Exercise>
Quote the listing below in its entirety, omitting every image.
(Data segment begins)
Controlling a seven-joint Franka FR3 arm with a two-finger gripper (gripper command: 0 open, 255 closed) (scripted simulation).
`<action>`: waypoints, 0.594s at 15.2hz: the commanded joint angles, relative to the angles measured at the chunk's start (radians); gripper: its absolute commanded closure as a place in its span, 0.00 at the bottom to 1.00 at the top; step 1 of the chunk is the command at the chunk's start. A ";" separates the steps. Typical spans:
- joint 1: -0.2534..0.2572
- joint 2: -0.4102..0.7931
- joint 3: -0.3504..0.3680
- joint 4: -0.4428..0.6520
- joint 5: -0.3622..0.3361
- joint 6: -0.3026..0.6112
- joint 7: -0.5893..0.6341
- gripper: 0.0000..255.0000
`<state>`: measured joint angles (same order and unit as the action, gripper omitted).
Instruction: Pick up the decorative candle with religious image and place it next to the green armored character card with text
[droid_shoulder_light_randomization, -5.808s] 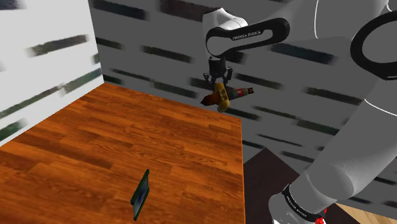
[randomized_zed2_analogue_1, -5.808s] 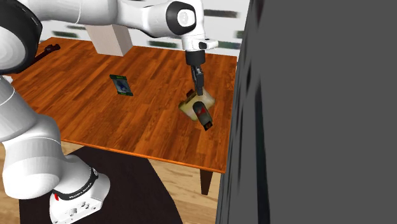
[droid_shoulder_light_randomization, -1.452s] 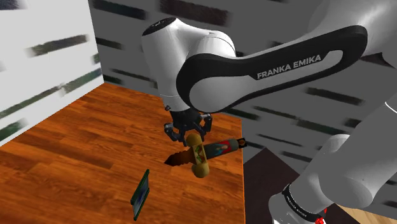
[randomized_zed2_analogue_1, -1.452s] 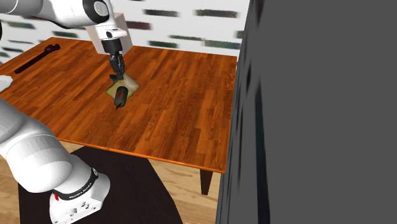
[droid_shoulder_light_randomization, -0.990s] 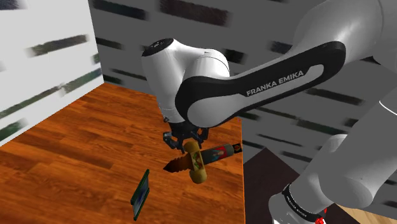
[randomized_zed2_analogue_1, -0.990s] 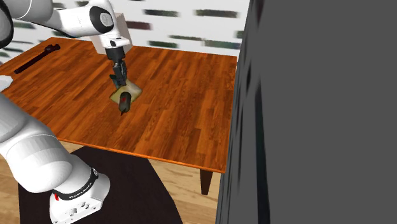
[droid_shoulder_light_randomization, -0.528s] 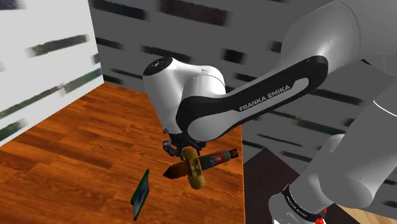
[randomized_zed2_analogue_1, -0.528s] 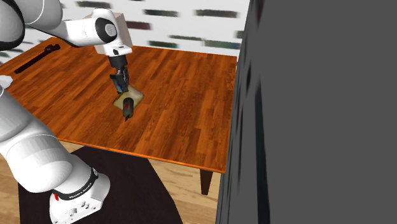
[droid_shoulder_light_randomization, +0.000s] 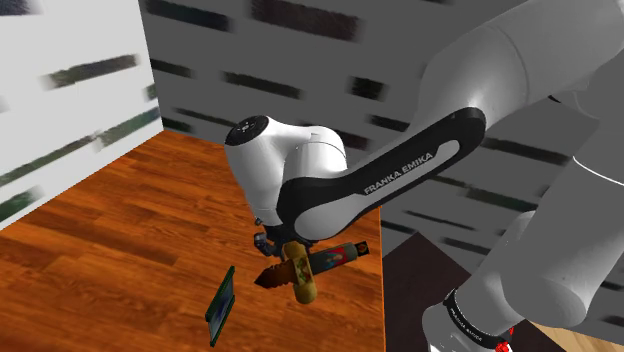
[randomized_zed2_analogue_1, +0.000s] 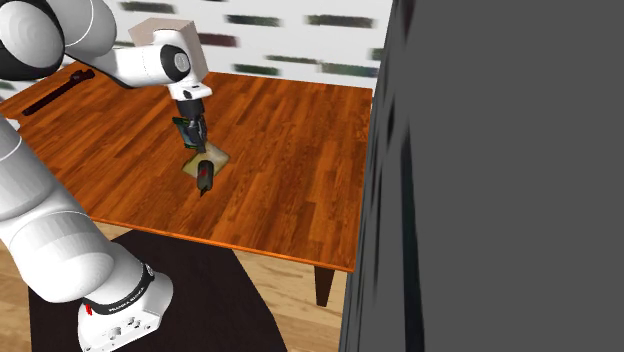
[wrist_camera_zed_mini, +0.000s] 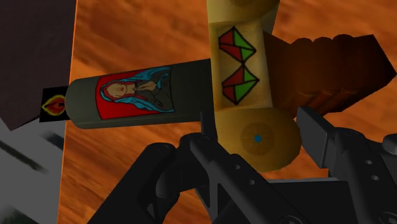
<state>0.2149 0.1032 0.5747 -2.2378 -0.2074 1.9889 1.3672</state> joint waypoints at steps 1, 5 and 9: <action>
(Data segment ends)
Response below>
Controlling a seven-joint Franka FR3 arm with a two-finger gripper (gripper command: 0 open, 255 closed) (scripted simulation).
`<action>`: waypoints, 0.594s at 15.2hz: the commanded joint angles, relative to the angles measured at the chunk's start (radians); gripper: its absolute commanded closure as a place in its span, 0.00 at the bottom to 1.00 at the top; step 1 of the chunk is the command at the chunk's start. A ";" separates the steps. Typical spans:
- joint 1: -0.2534..0.2572
- joint 2: -0.4102..0.7931
- joint 3: -0.3504..0.3680
- joint 4: -0.4428..0.6520
- joint 5: -0.3622..0.3361
- joint 6: -0.3026..0.6112
- joint 7: -0.5893..0.6341
- gripper: 0.0000..255.0000
`<state>`: measured joint angles (same order and unit as the action, gripper omitted).
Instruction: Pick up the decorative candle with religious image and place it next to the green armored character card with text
[droid_shoulder_light_randomization, -5.808s] 
[randomized_zed2_analogue_1, -5.808s] 
[droid_shoulder_light_randomization, -1.452s] 
[randomized_zed2_analogue_1, -1.452s] 
[droid_shoulder_light_randomization, -0.990s] 
[randomized_zed2_analogue_1, -0.990s] 
[droid_shoulder_light_randomization, -0.528s] 
[randomized_zed2_analogue_1, -0.528s] 
[droid_shoulder_light_randomization, +0.000s] 
[randomized_zed2_analogue_1, +0.000s] 
[wrist_camera_zed_mini, +0.000s] 
<state>0.2149 0.1032 0.5747 -2.2378 -0.2074 1.9889 1.3672</state> joint waypoints at steps 1, 5 and 9: <action>

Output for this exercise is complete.